#### [How to complete this task]
Return the listing exactly, please; no pictures.

#### [The data]
__________________________________________________
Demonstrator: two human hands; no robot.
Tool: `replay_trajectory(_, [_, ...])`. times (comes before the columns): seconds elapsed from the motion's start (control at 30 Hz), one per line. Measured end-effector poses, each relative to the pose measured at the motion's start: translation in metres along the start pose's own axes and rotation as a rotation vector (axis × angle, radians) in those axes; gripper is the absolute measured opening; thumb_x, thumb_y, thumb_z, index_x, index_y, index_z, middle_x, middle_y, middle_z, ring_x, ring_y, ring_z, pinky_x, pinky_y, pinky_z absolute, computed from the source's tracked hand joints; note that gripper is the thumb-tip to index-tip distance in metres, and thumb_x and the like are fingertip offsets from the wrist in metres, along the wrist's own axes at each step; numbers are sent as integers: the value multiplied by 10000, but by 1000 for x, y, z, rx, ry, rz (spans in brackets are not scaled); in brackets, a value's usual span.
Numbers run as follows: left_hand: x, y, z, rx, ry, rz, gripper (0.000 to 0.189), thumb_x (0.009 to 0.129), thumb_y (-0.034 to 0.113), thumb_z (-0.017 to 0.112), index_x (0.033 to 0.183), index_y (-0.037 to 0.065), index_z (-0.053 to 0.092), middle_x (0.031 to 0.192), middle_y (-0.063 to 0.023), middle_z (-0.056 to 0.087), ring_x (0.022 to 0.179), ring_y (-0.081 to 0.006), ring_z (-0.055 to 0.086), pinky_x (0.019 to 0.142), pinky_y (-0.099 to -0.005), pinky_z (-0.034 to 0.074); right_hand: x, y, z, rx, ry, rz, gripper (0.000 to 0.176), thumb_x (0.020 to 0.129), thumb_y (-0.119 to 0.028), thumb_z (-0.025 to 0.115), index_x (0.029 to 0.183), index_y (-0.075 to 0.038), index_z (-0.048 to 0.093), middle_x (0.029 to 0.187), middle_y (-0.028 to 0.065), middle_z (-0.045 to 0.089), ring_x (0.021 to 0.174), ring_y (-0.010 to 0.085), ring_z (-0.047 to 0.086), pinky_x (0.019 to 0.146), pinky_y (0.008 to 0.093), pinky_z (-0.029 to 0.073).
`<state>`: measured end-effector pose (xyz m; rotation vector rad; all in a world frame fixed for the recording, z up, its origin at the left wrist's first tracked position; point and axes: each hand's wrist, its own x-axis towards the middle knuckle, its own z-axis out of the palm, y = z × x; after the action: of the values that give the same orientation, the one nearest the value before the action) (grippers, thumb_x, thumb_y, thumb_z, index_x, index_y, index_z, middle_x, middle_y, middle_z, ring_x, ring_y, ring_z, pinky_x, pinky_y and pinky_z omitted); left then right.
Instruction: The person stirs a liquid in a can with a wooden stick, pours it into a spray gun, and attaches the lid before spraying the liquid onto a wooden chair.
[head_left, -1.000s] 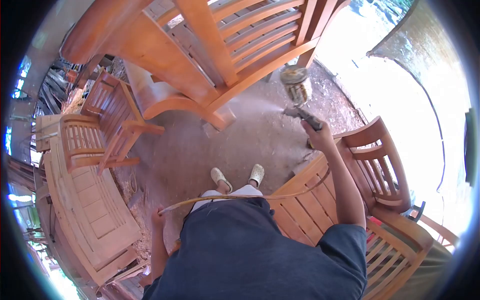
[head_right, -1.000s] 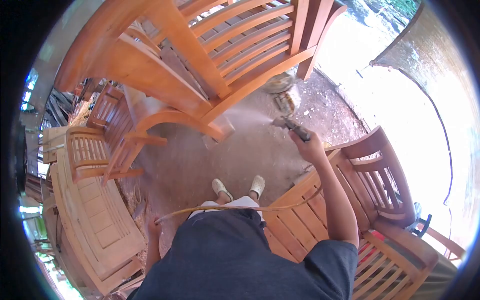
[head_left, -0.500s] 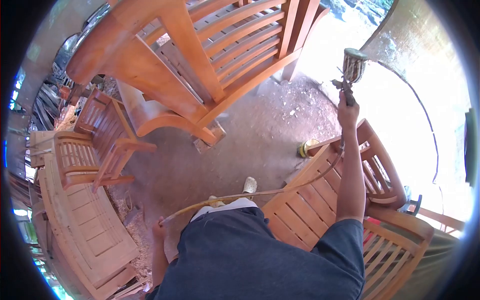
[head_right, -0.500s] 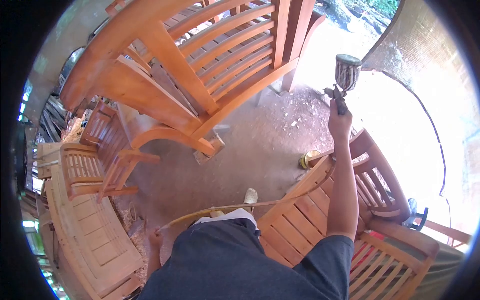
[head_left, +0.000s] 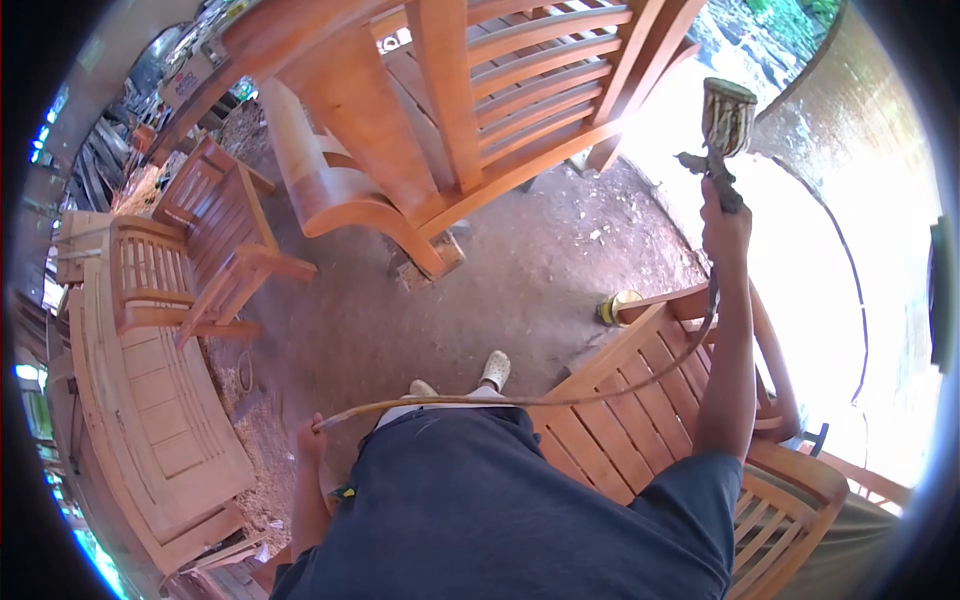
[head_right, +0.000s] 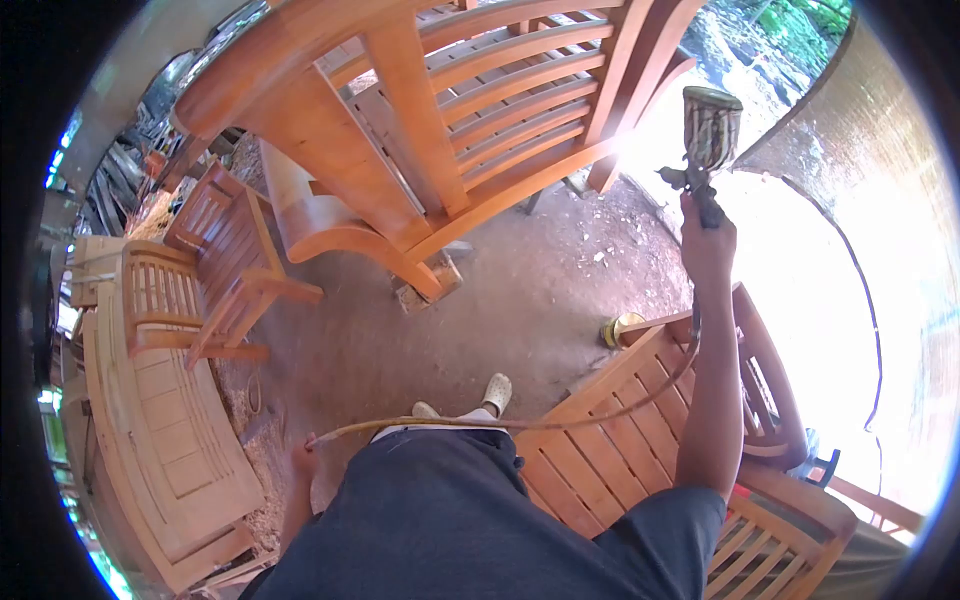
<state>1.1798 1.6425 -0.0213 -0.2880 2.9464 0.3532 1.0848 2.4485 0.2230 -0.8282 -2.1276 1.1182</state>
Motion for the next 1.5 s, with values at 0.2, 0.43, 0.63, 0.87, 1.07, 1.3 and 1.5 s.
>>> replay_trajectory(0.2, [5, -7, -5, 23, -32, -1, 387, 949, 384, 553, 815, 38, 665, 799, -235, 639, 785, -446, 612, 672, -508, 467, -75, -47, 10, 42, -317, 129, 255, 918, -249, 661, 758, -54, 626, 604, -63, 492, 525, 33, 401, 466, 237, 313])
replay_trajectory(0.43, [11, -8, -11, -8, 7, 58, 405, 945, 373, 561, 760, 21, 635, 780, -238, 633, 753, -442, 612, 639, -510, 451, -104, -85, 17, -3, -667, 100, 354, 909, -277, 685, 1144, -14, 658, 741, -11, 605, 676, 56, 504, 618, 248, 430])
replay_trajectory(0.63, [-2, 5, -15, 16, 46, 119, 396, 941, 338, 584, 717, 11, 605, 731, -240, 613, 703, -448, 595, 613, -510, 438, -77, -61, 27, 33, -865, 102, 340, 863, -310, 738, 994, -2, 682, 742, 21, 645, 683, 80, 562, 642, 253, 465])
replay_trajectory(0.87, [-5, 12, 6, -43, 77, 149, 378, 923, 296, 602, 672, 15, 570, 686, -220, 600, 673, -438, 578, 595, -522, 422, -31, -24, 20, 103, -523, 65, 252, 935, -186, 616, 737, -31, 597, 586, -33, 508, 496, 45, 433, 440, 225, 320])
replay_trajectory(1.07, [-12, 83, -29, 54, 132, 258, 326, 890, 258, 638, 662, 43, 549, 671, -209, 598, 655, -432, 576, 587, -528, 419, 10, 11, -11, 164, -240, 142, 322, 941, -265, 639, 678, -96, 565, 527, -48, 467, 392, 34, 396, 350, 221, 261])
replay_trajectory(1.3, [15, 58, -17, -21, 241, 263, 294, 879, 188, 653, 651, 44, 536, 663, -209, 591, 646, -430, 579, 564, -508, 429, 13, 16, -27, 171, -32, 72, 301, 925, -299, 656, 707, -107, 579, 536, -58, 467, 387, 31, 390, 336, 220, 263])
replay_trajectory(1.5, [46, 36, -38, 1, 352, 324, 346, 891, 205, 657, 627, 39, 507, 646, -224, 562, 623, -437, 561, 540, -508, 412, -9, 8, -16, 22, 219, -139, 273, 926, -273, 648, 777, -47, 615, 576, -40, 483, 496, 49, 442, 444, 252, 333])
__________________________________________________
#### [Final answer]
Demonstrator: two human hands; no robot.
Tool: `replay_trajectory(_, [_, ...])`. times (comes before the columns): seconds elapsed from the motion's start (control at 30 Hz), one per line. Measured end-effector poses, each relative to the pose measured at the motion's start: translation in metres along the start pose's own axes and rotation as a rotation vector (axis × angle, radians) in those axes; gripper is the absolute measured opening; thumb_x, thumb_y, thumb_z, index_x, index_y, index_z, middle_x, middle_y, middle_z, ring_x, ring_y, ring_z, pinky_x, pinky_y, pinky_z absolute, computed from the source's tracked hand joints; note that gripper is the thumb-tip to index-tip distance in metres, and thumb_x and the like are fingertip offsets from the wrist in metres, along the wrist's own axes at each step; numbers are sent as integers: the value multiplied by 10000, but by 1000 for x, y, z, rx, ry, rz (spans in brackets are not scaled); in brackets, a value's usual span.
Numbers run as follows: left_hand: x, y, z, rx, ry, rz, gripper (0.000 to 0.189), thumb_x (0.009 to 0.129), thumb_y (-0.034 to 0.113), thumb_z (-0.017 to 0.112), index_x (0.033 to 0.183), index_y (-0.037 to 0.065), index_z (-0.053 to 0.092), middle_x (0.031 to 0.192), middle_y (-0.063 to 0.023), middle_z (-0.056 to 0.087), ring_x (0.022 to 0.179), ring_y (-0.081 to 0.006), ring_z (-0.055 to 0.086), pinky_x (0.019 to 0.142), pinky_y (-0.099 to -0.005), pinky_z (-0.034 to 0.074); right_hand: x, y, z, rx, ry, rz, gripper (0.000 to 0.176), thumb_x (0.020 to 0.129), thumb_y (-0.119 to 0.028), thumb_z (-0.025 to 0.115), index_x (0.029 to 0.183), index_y (-0.075 to 0.038), index_z (-0.048 to 0.093), middle_x (0.029 to 0.187), middle_y (-0.028 to 0.065), middle_z (-0.045 to 0.089), ring_x (0.021 to 0.174), ring_y (-0.010 to 0.085), ring_z (-0.047 to 0.086), pinky_x (0.019 to 0.146), pinky_y (0.008 to 0.093), pinky_z (-0.029 to 0.073).
`<state>`: measured end-effector pose (xyz m; rotation vector rad; all in a world frame fixed for the recording, z up, its origin at the left wrist's first tracked position; point and axes: each hand's wrist, its own x-axis towards the middle knuckle, its own z-axis out of the palm, y = z × x; after the action: of the values that give the same orientation, the one nearest the value before the action) (grippers, thumb_x, thumb_y, thumb_z, index_x, index_y, index_z, middle_x, middle_y, middle_z, ring_x, ring_y, ring_z, pinky_x, pinky_y and pinky_z omitted); left then right.
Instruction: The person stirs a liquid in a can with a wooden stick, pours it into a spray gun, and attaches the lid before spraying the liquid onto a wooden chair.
[head_left, -1.000s] 
[head_right, -1.000s] 
[head_left, -0.500s] 
[head_right, -0.500s] 
[head_left, +0.000s] 
[head_right, +0.000s] 
<state>1.1798 1.6425 -0.0213 -0.2880 2.9464 0.3532 1.0848 2.4485 0.2230 -0.8282 -2.1276 1.1182</state>
Motion for the next 1.5 s, with values at 0.2, 0.43, 0.63, 0.87, 1.07, 1.3 and 1.5 s.
>>> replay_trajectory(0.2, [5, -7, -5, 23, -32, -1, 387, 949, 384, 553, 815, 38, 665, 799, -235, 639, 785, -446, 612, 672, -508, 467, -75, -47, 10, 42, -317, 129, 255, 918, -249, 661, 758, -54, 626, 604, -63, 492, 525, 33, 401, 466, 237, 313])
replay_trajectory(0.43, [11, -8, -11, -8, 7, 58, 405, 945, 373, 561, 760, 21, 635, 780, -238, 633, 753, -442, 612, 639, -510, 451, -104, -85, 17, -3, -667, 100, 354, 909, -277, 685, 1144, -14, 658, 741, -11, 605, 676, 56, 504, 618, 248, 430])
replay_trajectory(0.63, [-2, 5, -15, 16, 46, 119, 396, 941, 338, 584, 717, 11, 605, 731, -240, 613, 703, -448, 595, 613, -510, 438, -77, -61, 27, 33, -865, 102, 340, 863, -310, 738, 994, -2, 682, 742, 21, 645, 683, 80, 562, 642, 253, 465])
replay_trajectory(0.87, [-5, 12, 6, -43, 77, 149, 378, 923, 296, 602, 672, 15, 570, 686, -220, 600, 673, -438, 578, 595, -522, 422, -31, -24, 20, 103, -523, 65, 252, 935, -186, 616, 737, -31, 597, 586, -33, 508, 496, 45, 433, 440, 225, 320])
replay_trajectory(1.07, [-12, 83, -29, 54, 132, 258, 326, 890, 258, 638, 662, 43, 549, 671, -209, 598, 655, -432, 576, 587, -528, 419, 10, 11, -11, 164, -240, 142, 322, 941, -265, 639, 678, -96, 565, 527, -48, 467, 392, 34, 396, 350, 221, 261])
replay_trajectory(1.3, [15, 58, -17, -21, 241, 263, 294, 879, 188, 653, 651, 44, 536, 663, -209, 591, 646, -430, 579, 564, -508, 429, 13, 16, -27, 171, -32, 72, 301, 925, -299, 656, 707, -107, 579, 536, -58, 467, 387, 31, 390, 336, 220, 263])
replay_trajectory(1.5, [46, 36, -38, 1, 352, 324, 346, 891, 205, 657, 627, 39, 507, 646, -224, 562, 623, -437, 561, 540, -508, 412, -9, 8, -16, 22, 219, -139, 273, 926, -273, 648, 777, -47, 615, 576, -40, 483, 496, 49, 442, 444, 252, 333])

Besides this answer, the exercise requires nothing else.